### Instructions to follow:
The data that follows is to be given again, exactly as written.
=== Recorded data ===
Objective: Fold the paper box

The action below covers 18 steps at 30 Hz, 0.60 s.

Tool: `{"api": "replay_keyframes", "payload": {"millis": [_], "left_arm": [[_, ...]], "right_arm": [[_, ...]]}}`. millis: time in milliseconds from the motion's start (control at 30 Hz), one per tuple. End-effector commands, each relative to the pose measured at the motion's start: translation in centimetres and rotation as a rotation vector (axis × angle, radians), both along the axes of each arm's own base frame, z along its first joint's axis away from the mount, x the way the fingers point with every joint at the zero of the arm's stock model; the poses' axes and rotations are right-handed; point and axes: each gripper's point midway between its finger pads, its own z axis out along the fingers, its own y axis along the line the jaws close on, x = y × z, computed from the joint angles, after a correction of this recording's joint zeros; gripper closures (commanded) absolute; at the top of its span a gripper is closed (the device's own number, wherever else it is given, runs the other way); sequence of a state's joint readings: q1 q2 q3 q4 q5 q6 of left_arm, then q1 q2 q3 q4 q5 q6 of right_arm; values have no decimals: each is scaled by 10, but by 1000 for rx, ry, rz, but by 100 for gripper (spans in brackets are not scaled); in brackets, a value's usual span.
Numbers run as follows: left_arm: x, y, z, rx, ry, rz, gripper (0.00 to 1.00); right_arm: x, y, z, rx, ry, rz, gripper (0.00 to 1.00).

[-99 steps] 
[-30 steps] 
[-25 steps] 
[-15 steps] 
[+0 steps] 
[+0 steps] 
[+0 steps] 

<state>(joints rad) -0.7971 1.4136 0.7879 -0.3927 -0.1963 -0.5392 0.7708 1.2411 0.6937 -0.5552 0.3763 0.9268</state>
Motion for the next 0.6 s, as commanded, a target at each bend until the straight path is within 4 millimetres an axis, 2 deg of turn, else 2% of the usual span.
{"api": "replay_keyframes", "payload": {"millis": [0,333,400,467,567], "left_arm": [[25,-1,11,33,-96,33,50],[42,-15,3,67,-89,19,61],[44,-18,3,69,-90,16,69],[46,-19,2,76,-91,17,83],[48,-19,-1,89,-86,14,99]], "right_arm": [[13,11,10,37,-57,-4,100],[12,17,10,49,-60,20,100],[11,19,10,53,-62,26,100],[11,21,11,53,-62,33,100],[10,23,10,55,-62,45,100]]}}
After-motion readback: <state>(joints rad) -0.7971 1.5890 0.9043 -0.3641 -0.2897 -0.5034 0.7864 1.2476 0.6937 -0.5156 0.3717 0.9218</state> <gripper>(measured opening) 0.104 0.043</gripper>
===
### Task response:
Objective: Fold the paper box

The action below covers 18 steps at 30 Hz, 0.60 s.

Tool: `{"api": "replay_keyframes", "payload": {"millis": [_], "left_arm": [[_, ...]], "right_arm": [[_, ...]]}}`. millis: time in milliseconds from the motion's start (control at 30 Hz), one per tuple. End-effector commands, each relative to the pose measured at the motion's start: translation in centimetres and rotation as a rotation vector (axis × angle, radians), both along the axes of each arm's own base frame, z along its first joint's axis away from the mount, x the way the fingers point with every joint at the zero of the arm's stock model; the poses' axes and rotations are right-handed; point and axes: each gripper's point midway between its finger pads, its own z axis out along the fingers, its own y axis along the line the jaws close on, x = y × z, computed from the joint angles, after a correction of this recording's joint zeros; gripper closures (commanded) absolute; at the top of its span a gripper is closed (the device's own number, wherever else it is given, runs the other way); sequence of a state's joint readings: q1 q2 q3 q4 q5 q6 of left_arm, then q1 q2 q3 q4 q5 q6 of right_arm; values have no decimals: each is scaled by 10, but by 1000 for rx, ry, rz, but by 100 for gripper (spans in brackets are not scaled); in brackets, a value's usual span.
Numbers run as follows: left_arm: x, y, z, rx, ry, rz, gripper (0.00 to 1.00); right_arm: x, y, z, rx, ry, rz, gripper (0.00 to 1.00).

[-99 steps] 
[-30 steps] 
[-25 steps] 
[-15 steps] 
[+0 steps] 
[+0 steps] 
[+0 steps] 

<state>(joints rad) -0.7971 1.4136 0.7879 -0.3927 -0.1963 -0.5392 0.7708 1.2411 0.6937 -0.5552 0.3763 0.9268</state>
Motion for the next 0.6 s, as commanded, a target at each bend until the straight path is within 4 millimetres an axis, 2 deg of turn, else 2% of the usual span.
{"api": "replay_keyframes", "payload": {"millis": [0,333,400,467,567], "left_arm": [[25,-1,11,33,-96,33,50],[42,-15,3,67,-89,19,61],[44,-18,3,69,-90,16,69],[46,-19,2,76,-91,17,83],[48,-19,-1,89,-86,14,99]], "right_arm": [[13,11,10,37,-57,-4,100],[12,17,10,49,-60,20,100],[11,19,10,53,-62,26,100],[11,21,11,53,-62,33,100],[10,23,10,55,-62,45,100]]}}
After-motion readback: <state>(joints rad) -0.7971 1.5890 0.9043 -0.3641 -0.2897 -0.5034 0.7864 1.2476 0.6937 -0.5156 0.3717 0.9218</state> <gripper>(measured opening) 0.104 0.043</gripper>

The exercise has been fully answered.